Real numbers include all numbers that can be represented on a number line, encompassing both rational and irrational numbers. Rational numbers are those that can be expressed as $\displaystyle\boldsymbol{\frac{p}{q}}$ , where $\boldsymbol{p}$ and $\boldsymbol{q}$ are integers, and $\boldsymbol{q \neq 0}$ . They include integers, fractions, and decimals that either terminate or repeat. Irrational numbers, on the other hand, cannot be expressed as fractions. They have non-terminating, non-recurring decimal expansions and include numbers like $\boldsymbol{\sqrt{2}}$ , $\boldsymbol{\pi}$ , and $\boldsymbol{e}$ . The concept of real numbers forms the foundation for understanding various mathematical principles and applications, especially in the field of algebra and geometry.

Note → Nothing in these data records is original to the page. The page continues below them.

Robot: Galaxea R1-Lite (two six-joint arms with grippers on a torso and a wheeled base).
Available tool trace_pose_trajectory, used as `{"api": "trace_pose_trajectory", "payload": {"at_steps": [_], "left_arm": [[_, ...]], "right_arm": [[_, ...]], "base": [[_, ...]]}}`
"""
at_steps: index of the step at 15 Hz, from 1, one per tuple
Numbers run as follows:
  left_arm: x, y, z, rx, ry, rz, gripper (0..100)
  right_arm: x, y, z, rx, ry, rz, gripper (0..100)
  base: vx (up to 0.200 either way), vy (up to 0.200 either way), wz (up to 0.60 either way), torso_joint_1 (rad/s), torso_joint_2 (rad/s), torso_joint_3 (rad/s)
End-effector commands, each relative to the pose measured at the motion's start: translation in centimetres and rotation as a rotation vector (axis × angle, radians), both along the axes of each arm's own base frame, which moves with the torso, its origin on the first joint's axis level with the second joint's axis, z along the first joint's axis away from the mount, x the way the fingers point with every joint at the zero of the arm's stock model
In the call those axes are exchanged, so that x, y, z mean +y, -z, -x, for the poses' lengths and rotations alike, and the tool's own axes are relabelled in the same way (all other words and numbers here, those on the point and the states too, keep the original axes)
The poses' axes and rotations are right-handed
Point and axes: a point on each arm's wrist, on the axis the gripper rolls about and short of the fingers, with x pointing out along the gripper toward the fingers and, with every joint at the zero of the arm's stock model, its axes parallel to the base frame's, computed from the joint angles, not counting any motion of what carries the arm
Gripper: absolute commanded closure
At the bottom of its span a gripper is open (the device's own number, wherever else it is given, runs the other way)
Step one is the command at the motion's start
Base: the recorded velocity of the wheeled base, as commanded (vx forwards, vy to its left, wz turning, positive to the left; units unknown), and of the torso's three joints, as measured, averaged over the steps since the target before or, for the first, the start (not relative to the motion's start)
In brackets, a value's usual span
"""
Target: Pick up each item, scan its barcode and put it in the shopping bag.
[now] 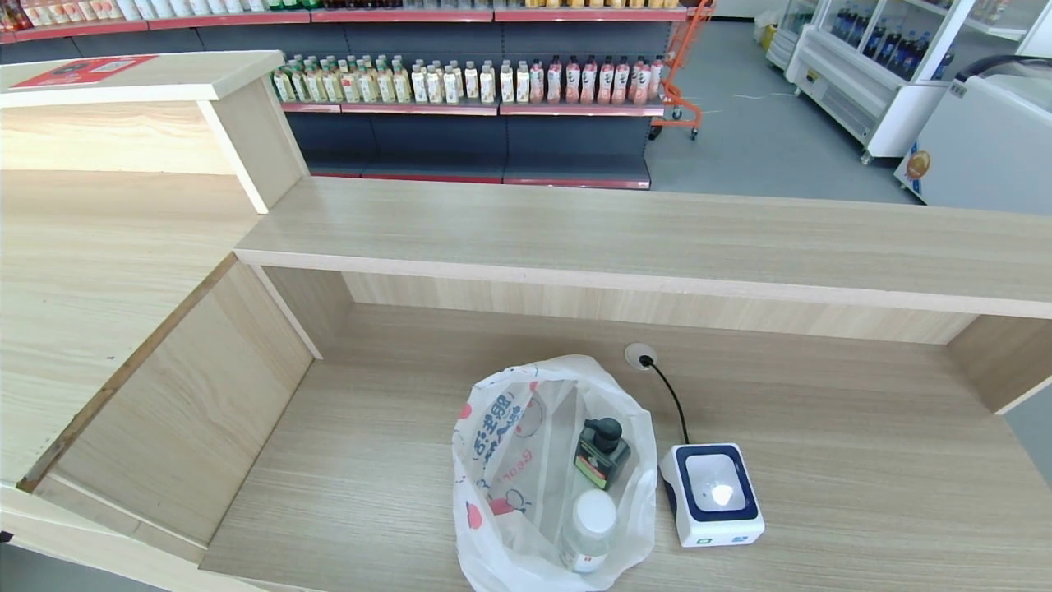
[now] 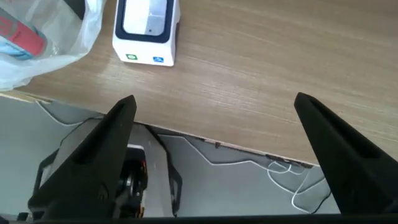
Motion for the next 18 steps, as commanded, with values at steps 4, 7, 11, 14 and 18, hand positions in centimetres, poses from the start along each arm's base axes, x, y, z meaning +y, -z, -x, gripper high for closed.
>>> {"api": "trace_pose_trajectory", "payload": {"at_steps": [4, 7, 11, 14, 18], "left_arm": [[0.0, 0.0, 0.0, 0.001, 0.0, 0.002, 0], [0.0, 0.0, 0.0, 0.001, 0.0, 0.0, 0], [0.0, 0.0, 0.0, 0.001, 0.0, 0.0, 0], [0.0, 0.0, 0.0, 0.001, 0.0, 0.003, 0], [0.0, 0.0, 0.0, 0.001, 0.0, 0.002, 0]], "right_arm": [[0.0, 0.8, 3.3, -0.275, 0.054, -0.018, 0], [0.0, 1.0, 3.8, -0.34, 0.046, -0.021, 0], [0.0, 1.0, 3.9, -0.353, 0.042, -0.025, 0], [-0.1, 1.0, 4.0, -0.365, 0.041, -0.03, 0], [-0.1, 1.0, 4.0, -0.362, 0.047, -0.045, 0]], "base": [[0.0, 0.0, 0.0, 0.0, 0.0, 0.0], [0.0, 0.0, 0.0, 0.0, 0.0, 0.0], [0.0, 0.0, 0.0, 0.0, 0.0, 0.0], [0.0, 0.0, 0.0, 0.0, 0.0, 0.0], [-0.15, 0.0, 0.0, 0.004, 0.0, 0.003]]}}
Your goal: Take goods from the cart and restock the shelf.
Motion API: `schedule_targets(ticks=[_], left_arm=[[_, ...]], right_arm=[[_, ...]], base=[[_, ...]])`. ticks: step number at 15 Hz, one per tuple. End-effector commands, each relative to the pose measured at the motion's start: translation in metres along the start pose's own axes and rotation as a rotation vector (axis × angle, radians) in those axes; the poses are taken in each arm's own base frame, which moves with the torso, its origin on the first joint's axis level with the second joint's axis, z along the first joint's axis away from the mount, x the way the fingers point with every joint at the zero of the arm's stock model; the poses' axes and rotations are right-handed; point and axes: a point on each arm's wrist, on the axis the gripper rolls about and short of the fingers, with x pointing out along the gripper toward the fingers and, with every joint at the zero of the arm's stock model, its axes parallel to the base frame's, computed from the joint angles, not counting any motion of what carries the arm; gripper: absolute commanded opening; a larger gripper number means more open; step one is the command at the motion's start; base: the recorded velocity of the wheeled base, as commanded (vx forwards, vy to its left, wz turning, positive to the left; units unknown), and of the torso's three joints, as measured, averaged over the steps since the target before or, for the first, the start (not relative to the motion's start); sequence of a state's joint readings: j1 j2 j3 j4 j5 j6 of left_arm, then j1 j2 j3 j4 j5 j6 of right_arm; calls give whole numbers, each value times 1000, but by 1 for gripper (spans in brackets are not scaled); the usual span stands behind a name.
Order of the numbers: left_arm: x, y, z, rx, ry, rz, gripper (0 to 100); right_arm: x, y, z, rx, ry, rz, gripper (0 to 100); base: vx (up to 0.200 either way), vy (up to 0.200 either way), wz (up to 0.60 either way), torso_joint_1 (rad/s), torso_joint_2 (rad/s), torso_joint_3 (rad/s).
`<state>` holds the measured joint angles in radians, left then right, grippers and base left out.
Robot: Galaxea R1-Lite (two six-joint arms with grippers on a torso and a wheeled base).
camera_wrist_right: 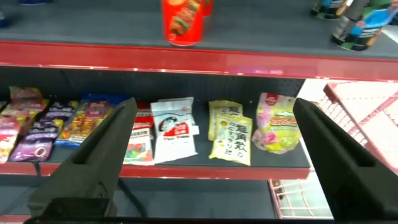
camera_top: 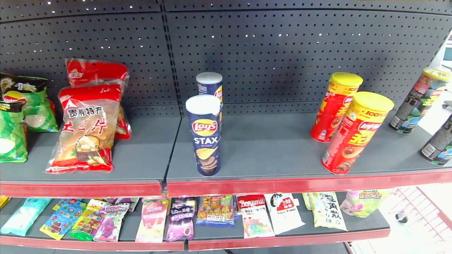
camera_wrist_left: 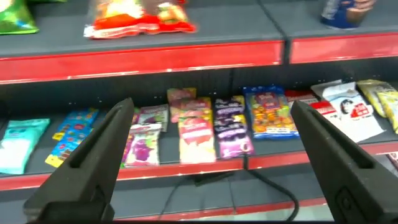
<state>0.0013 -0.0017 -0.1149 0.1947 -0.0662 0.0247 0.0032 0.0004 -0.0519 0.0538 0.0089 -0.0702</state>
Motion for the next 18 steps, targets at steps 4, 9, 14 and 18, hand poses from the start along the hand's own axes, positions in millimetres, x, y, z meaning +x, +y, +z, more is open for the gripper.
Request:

Definition and Classification

Real numbers include all the numbers that can occupy a position on the number line. These are categorized into two major types:

Rational Numbers: Numbers that can be expressed as a fraction where both the numerator and the denominator are integers, and the denominator is not zero.
Irrational Numbers: Numbers that cannot be expressed as a simple fraction and have non-repeating, non-terminating decimal parts.

Subcategories of Real Numbers:

Natural Numbers (N): Positive integers starting from 1 (1, 2, 3, …)
Whole Numbers (W): All natural numbers including zero (0, 1, 2, 3, …)
Integers (Z): All positive and negative whole numbers, including zero (-3, -2, -1, 0, 1, 2, 3, …)
Rational Numbers (Q): Numbers expressed as a fraction (1/2, 2/3, 5/4)
Irrational Numbers: Non-repeating, non-terminating decimals (π, √2)

Properties of Real Numbers

Real numbers follow several algebraic properties which facilitate the ease of computation and algebraic manipulations:

Property	Operation	Expression
Commutative Property	Addition	$\boldsymbol{a + b = b + a}$
	Multiplication	$\boldsymbol{ab = ba}$
Associative Property	Addition	$\boldsymbol{a + (b + c) = (a + b) + c}$
	Multiplication	$\boldsymbol{a(bc) = (ab)c}$
Distributive Property	–	$\boldsymbol{a(b + c) = ab + ac}$
Identity Property	Addition	$\boldsymbol{a + 0 = a}$
	Multiplication	$\boldsymbol{a \times 1 = a}$

Euclid’s Division Lemma

Euclid’s Division Lemma is a fundamental mathematical tool that helps us express a number as a product of another number plus a remainder. It states that for any two positive integers $\boldsymbol{a}$ and $\boldsymbol{b}$ , there exist unique integers $\boldsymbol{q}$ (quotient) and $\boldsymbol{r}$ (remainder) such that:

$\boldsymbol{a = bq + r}$ where $\boldsymbol{0 \leq r < b}$

This lemma is the basis for the Euclidean Algorithm, which is commonly used to find the Highest Common Factor (HCF) of two numbers. By repeatedly applying Euclid’s Division Lemma, we divide the larger number by the smaller, continue with the remainder, and repeat this process until the remainder is zero. The last non-zero remainder is the HCF of the two numbers.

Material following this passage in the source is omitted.